Crypto.com currently uses zero-trust security and "invests heavily in ongoing security and privacy awareness training for all staff," according to its website. However, another layer of security was added following the attack.

Through his personal Twitter account, Crypto.com CEO Kris Marszalek stated that the company enacted a new "24-hour delay between registration of a new whitelisted address and first withdrawal." Marszalek also confirmed that withdrawals resumed Monday and "no customer funds were lost."

However, a report Monday by blockchain analytics company PeckShield showed Crypto.com lost approximately $15 million. It is unclear whether that refers to the company, or to the users. PeckShield did not respond to request for comment.

A Crypto.com spokesperson declined to comment on the PeckSheild report. Instead, the spokesperson referred to Marszalek's statement on Twitter as well as a statement on the company's corporate Twitter account announcing that withdrawal services have been restored.

As of Tuesday, some users on Crypto.com's Telegram channel said they were still unable to access their accounts and complained the app was not working.

One day prior to the hack disclosure, Crypto.com warned users that a fraudulent Telegram channel that claimed to be the official group was running scam competitions. It's unclear if the scam was related to the unauthorized account activity.

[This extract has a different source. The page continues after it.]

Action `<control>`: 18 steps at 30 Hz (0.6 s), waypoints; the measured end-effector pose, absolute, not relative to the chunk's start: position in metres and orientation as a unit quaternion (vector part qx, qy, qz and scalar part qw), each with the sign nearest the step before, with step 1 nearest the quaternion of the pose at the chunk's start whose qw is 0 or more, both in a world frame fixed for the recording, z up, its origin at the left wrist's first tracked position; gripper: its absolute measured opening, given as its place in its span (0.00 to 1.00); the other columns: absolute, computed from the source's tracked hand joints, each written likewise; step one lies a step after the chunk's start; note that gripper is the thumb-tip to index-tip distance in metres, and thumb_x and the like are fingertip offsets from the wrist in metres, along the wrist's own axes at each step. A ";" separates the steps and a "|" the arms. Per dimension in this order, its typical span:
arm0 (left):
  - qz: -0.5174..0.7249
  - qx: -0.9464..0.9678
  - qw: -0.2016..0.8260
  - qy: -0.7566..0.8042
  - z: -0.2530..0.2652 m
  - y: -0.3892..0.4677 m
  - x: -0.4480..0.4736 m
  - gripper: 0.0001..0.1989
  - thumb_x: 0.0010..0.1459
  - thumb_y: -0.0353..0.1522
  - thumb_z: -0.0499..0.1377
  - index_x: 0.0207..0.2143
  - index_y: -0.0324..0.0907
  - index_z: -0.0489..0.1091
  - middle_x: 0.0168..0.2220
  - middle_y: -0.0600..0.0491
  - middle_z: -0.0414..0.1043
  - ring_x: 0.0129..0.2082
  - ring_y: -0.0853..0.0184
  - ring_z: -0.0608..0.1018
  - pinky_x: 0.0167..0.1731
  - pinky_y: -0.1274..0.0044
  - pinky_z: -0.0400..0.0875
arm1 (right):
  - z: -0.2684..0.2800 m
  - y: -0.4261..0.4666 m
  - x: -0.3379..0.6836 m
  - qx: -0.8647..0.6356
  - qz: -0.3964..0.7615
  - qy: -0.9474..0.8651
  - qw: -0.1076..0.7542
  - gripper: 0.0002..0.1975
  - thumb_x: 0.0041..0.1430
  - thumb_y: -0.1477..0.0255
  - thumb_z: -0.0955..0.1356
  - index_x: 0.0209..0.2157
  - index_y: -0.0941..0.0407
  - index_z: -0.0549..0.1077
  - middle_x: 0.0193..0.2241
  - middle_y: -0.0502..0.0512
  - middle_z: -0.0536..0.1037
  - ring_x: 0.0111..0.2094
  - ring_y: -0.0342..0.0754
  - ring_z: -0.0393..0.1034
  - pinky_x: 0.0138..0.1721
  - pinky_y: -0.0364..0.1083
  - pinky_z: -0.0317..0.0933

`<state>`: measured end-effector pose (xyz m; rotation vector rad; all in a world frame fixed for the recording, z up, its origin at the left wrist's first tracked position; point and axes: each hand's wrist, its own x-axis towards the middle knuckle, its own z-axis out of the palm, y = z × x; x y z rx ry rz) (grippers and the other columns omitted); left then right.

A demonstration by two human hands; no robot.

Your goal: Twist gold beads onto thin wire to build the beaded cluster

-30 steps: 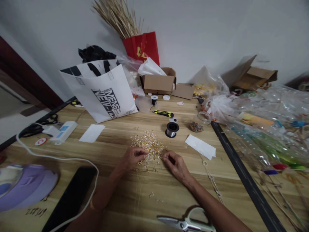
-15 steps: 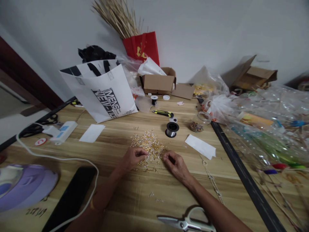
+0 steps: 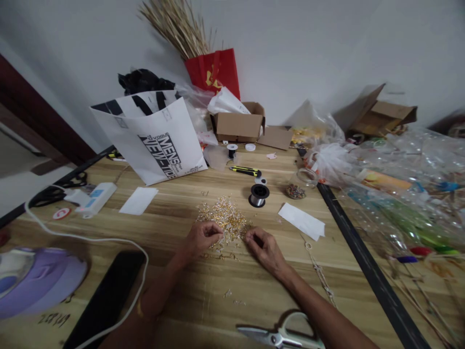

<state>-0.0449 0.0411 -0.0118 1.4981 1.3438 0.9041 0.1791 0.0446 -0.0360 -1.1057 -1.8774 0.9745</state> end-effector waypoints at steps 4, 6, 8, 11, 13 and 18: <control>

The latest hack is just one in a string of attacks against cryptocurrency exchanges and hot wallets. Last month, threat actors made off with more than $100 million in users' funds from decentralized finance app BadgerDAO. Cryptocurrency exchange BTC-Alpha confirmed a ransomware attack in November and attributed it to an unnamed competitor.

The use of cryptocurrency itself is on the rise, both for legal and illicit activity. Chainalysis released a report this month that detailed a "roaring adoption" of cryptocurrency in 2021 and offered a brief insight into 2022. According to that report, in the new year, "illicit addresses hold at least $10 billion worth of crypto, with the vast majority held by wallets associated with cryptocurrency theft."